**Task prompt**.
Output every line of the listing as it stands.
*** Recorded data ***
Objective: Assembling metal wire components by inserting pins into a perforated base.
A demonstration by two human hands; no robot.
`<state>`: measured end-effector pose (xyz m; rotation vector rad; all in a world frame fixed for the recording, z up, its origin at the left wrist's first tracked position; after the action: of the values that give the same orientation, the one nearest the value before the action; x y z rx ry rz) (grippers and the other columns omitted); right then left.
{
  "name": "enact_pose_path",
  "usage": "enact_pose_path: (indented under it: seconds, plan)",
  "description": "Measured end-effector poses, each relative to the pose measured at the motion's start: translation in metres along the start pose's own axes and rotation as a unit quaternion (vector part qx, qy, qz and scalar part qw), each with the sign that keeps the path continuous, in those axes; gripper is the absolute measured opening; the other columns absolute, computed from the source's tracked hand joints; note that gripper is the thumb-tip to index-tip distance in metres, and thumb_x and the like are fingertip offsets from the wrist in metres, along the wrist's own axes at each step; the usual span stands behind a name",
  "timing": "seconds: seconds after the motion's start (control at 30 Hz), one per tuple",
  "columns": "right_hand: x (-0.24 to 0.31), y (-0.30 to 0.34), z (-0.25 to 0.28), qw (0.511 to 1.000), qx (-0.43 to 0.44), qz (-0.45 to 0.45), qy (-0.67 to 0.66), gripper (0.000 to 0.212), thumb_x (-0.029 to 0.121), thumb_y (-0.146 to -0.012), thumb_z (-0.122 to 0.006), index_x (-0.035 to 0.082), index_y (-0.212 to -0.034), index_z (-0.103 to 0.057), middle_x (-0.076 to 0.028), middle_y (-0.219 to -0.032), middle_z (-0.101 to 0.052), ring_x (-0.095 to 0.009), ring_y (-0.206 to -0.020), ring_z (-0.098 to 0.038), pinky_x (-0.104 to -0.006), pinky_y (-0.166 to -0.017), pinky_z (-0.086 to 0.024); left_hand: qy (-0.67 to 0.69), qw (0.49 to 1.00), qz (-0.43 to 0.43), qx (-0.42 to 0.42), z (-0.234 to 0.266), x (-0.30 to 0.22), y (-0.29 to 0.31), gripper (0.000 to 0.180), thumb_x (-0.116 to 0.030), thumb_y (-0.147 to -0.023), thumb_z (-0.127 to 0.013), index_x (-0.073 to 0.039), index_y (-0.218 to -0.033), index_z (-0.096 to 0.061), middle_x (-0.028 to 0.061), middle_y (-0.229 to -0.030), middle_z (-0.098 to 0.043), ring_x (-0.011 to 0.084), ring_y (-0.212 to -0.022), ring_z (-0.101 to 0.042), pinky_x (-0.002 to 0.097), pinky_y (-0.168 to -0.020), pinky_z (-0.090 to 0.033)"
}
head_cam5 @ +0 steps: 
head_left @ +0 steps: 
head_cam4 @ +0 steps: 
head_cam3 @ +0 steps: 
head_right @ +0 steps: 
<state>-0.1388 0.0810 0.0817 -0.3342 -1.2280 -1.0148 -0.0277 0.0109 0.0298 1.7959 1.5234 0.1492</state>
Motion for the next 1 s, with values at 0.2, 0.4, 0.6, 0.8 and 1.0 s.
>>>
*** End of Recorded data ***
**Written reply**.
Objective: Assembling metal wire components by inserting pins into a perforated base.
A demonstration by two human hands; no robot.
`<state>`: measured end-effector pose (xyz m; rotation vector rad; all in a world frame fixed for the recording, z up, its origin at the left wrist's first tracked position; after the action: of the values that give the same orientation, the one nearest the value before the action; x y z rx ry rz) (grippers and the other columns omitted); right then left.
{
  "name": "enact_pose_path",
  "usage": "enact_pose_path: (indented under it: seconds, plan)",
  "description": "Measured end-effector poses, each relative to the pose measured at the motion's start: translation in metres along the start pose's own axes and rotation as a unit quaternion (vector part qx, qy, qz and scalar part qw), each with the sign that keeps the path continuous, in those axes; gripper is the absolute measured opening; the other columns absolute, computed from the source's tracked hand joints; note that gripper is the thumb-tip to index-tip distance in metres, and thumb_x and the like are fingertip offsets from the wrist in metres, along the wrist's own axes at each step; the usual span stands behind a name",
  "timing": "seconds: seconds after the motion's start (control at 30 Hz), one per tuple",
  "columns": "right_hand: x (-0.24 to 0.31), y (-0.30 to 0.34), z (-0.25 to 0.28), qw (0.511 to 1.000), qx (-0.43 to 0.44), qz (-0.45 to 0.45), qy (-0.67 to 0.66), gripper (0.000 to 0.212), thumb_x (-0.029 to 0.121), thumb_y (-0.146 to -0.012), thumb_z (-0.122 to 0.006), index_x (-0.035 to 0.082), index_y (-0.212 to -0.034), index_z (-0.103 to 0.057), middle_x (-0.076 to 0.028), middle_y (-0.219 to -0.032), middle_z (-0.101 to 0.052), ring_x (-0.095 to 0.009), ring_y (-0.206 to -0.020), ring_z (-0.098 to 0.038), pinky_x (-0.104 to -0.006), pinky_y (-0.166 to -0.017), pinky_z (-0.086 to 0.024); left_hand: qy (-0.67 to 0.69), qw (0.49 to 1.00), qz (-0.43 to 0.43), qx (-0.42 to 0.42), z (-0.234 to 0.266), x (-0.30 to 0.22), y (-0.29 to 0.31), gripper (0.000 to 0.180), thumb_x (-0.116 to 0.030), thumb_y (-0.147 to -0.023), thumb_z (-0.127 to 0.013), index_x (-0.073 to 0.039), index_y (-0.218 to -0.033), index_z (-0.096 to 0.061), middle_x (-0.028 to 0.061), middle_y (-0.229 to -0.030), middle_z (-0.098 to 0.043), ring_x (-0.011 to 0.084), ring_y (-0.212 to -0.022), ring_z (-0.101 to 0.042), pinky_x (-0.002 to 0.097), pinky_y (-0.168 to -0.020), pinky_z (-0.090 to 0.033)"
}
head_cam5 @ +0 steps: 
head_left @ +0 steps: 
head_cam4 @ +0 steps: 
head_cam3 @ +0 steps: 
head_right @ +0 steps: 
<state>-0.1388 0.0810 0.0817 -0.3342 -1.2280 -1.0148 -0.0277 0.0109 0.0298 1.7959 1.5234 0.1492</state>
Motion for the next 1 s, with values at 0.2, 0.4, 0.6, 0.8 and 1.0 s.
>>>

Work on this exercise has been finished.